Lo sostiene un esperto Usa su fonti d'intelligence giapponesi

  Il leader nordcoreano Kim Jong-un si sarebbe fatto sommistrare un vaccino anti Covid sviluppato dalla Cina insieme alla sua famiglia e ai funzionari di vertice. Lo afferma Harry Kazianias, un esperto americano in materia di sicurezza, in un articolo pubblicato sul magazine online 19FortyFive. "Il leader nordcoreano Kim Jong-un e molti altri funzionari di vertice all'interno della famiglia Kim e del network della leadership sono stati vaccinati contro il Covid-19 nelle ultime due o tre settimane grazie a uno dei candidati vaccini forniti dal governo cinese", ha scritto Kazianis, senior director presso gli Studi coreani del Center for the National Interest, un think tank basato a Washington.
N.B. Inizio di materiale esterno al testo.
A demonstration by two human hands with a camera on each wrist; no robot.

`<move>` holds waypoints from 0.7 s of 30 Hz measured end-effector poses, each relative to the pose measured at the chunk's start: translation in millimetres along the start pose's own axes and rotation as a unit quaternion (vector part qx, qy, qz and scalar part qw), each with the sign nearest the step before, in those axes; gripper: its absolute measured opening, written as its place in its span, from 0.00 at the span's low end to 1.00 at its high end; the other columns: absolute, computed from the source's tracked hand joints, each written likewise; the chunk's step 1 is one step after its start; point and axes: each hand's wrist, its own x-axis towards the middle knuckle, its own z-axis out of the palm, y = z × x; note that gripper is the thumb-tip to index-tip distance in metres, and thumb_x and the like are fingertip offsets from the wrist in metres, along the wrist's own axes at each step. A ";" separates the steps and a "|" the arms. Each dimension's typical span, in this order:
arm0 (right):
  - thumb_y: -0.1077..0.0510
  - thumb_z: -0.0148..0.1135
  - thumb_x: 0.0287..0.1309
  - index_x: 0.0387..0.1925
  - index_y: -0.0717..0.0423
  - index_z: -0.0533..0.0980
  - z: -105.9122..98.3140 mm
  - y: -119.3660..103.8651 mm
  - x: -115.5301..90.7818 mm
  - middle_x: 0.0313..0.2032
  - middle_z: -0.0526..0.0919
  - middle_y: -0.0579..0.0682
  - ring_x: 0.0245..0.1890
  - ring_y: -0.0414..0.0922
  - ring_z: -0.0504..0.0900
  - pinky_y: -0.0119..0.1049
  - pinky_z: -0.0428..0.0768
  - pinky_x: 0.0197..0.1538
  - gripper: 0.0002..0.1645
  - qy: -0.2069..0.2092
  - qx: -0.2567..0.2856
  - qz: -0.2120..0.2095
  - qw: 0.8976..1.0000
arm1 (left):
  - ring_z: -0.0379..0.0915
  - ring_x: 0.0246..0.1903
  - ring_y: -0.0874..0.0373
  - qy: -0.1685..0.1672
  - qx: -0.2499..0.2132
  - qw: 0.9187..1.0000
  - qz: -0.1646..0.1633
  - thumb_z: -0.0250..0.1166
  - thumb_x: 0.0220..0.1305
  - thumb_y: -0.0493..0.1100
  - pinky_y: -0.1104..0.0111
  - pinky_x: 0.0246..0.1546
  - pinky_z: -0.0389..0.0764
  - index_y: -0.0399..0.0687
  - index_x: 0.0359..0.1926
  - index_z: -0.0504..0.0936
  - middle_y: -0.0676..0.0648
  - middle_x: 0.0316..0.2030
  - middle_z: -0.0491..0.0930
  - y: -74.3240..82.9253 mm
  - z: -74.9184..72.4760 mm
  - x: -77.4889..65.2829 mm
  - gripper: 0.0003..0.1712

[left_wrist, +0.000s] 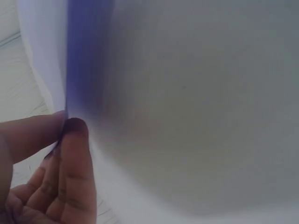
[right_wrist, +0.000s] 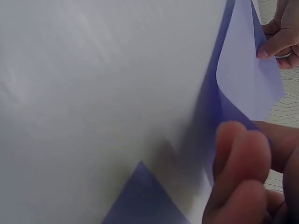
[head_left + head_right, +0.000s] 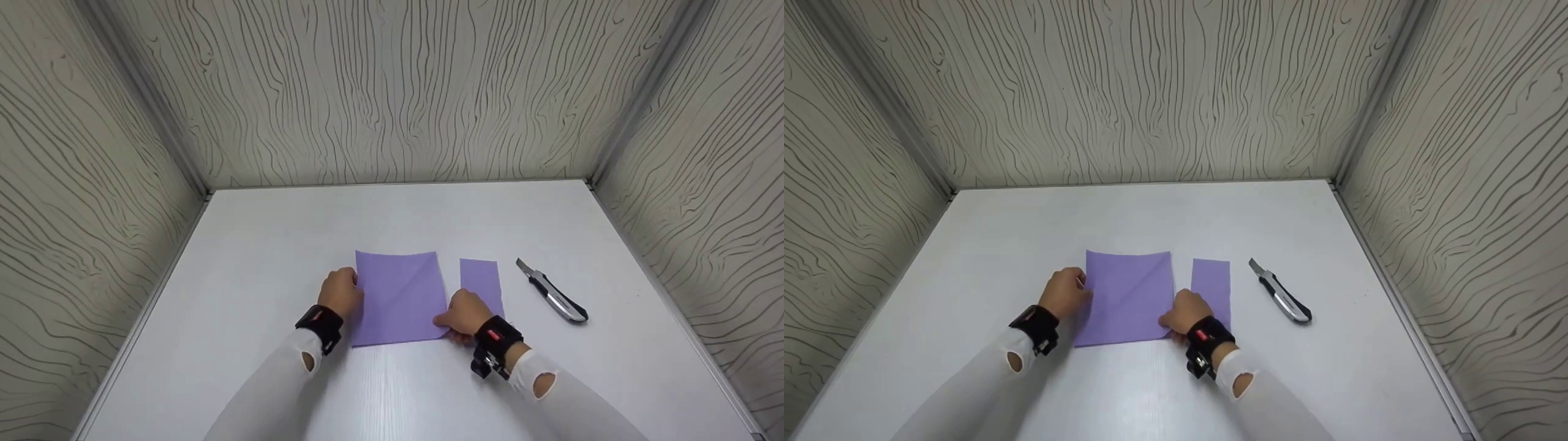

L'esperto Usa ha citato in forma anonima due fonti nipponiche d'intelligence e, senza indicare quale tra i candidati vaccini cinesi sia stato somministrato al supremo leader, ha ricordato che allo stato ci sono 3 o 4 prodotti sono vicini al traguardo, con uno già iniettato a quasi un milione di persone. Restano, però, i dubbi sulla effettività e la sicurezza "di questi vaccini, dato che nessun dato sulla fase 3 è stato finora pubblicato sui vaccini cinesi". La Corea del Nord non ha ancora ufficializzato alcun contagio di coronavirus nel Paese, mentre in un recente rapporto dell'Oms sono stati citati solo "più di 800 casi sospetti".

La portavoce del ministero degli Esteri cinese Hua Chunying ha riferito di non aver sentito alcuna informazione e di non sapere da dove provenissero le voci secondo cui al leader nordcoreano Kim Jong-un, alla sua famiglia e ai funzionari della cerchia più stretta sarebbero stati somministrati i vaccini cinesi contro il Covid-19. Hua, rispondendo in conferenza stampa a una domanda sull'ipotesi riferita dall'analista americano Harry Kazianias in base a fonti dell'intelligence giapponese, ha detto che la Cina "ha molti vaccini negli studi clinici di fase 3 e ha promesso di fornire vaccini come bene pubblico globale dopo l'accertamento del loro successo". La Cina "prenderà attivamente in considerazione la fornitura di vaccini ai Paesi in via di sviluppo", ha concluso Hua.